What is Normal?

September 21, 2001

Things look normal at Cafe Rafaella, with the absurdly perfect model boy in the corner, slumped in his chair, cell phone pressed to his ear. Normal outside where people sip lattes under the sun on a humid fall day.

Not normal that if you turn your gaze down 7th Avenue, the sky is empty. Not normal that behind the girl in the denim dress sipping ice water, a flyer for a missing person is stapled to a telephone pole.

I remember that flyer. I saw it last Friday, too. I came down to the Village last Friday to return some movies. The whole neighborhood had been closed for 3 days - absolutely no one allowed below 14th Street unless you lived there. The police would stop you in the street and check your ID. If you didn't live there, you'd be arrested.

In New York City.

I came down here last Friday to see, to witness, to know. I came down because I could no longer bear the walls of my apartment. I sat in Starbucks and watched army trucks barrel up Sixth Avenue, past Gap stores and tattoo parlors, past diners and stores, gates down at 12 noon on a Friday. I watched rain fall and I looked out the window at that flyer, the same one I saw today, the older man with white hair and white beard, crinkly lines around his eyes, smiling out at me. Underneath his picture in 40 pt type: MISSING. 106th floor, South Tower.

There was just no way...

It is not normal to come to the Village, home of anarchy, and see American flags in virtually every window, in the window of fucking Stonewall, for crissakes.

It is not normal to see an ambulance scream up the street and stop short in front of a Rite Aid, to watch EMTs race a rescue worker inside for fast, impromptu treatment, grabbing medicine off the shelves as customers and cashiers stand frozen in the tracks to watch.

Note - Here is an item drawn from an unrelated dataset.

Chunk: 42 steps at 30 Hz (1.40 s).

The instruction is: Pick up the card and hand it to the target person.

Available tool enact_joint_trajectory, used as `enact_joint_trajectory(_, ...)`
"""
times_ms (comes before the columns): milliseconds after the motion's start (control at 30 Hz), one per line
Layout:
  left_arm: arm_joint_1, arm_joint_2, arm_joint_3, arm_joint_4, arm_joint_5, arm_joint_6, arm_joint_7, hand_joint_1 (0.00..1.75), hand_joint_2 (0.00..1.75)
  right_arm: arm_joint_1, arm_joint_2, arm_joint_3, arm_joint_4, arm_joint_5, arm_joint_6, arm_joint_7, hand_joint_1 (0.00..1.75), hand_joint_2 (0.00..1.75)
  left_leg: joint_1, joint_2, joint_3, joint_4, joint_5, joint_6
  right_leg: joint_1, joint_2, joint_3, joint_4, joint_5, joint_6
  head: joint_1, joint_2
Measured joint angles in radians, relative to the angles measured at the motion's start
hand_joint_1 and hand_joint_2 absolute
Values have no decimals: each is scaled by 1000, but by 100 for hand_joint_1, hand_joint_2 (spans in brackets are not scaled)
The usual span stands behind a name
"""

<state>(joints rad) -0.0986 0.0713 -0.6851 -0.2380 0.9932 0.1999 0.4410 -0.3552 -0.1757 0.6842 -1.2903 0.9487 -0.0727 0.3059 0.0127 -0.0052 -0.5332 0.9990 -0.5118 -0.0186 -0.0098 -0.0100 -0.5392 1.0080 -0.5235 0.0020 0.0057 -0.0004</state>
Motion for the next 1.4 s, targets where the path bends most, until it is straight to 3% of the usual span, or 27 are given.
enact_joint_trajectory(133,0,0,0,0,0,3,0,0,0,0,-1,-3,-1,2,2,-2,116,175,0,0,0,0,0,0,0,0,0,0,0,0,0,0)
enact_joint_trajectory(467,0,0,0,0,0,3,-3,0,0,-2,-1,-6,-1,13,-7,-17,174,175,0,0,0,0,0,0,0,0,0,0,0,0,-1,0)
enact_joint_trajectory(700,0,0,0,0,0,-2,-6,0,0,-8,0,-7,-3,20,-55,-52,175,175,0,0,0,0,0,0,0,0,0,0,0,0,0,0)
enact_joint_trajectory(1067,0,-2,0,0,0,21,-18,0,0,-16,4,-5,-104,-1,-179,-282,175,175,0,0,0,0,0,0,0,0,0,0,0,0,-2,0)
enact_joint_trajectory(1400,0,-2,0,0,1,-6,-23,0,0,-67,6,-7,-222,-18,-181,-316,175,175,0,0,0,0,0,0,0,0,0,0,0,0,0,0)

It has not been normal for me to go to work, not for the last 10 days. Five blocks from ground zero, our building was in the sealed-off zone, then was taken over by the city for use as a base of operations for the rescue effort.

But I went in yesterday. They finally reopened and I made my way downtown. The closer the A train got to my Canal Street stop, they sicker I felt. It's all in my mind, I thought. I just haven't eaten this morning and the coffee is sloshing around in my empty stomach and that is why I feel sick.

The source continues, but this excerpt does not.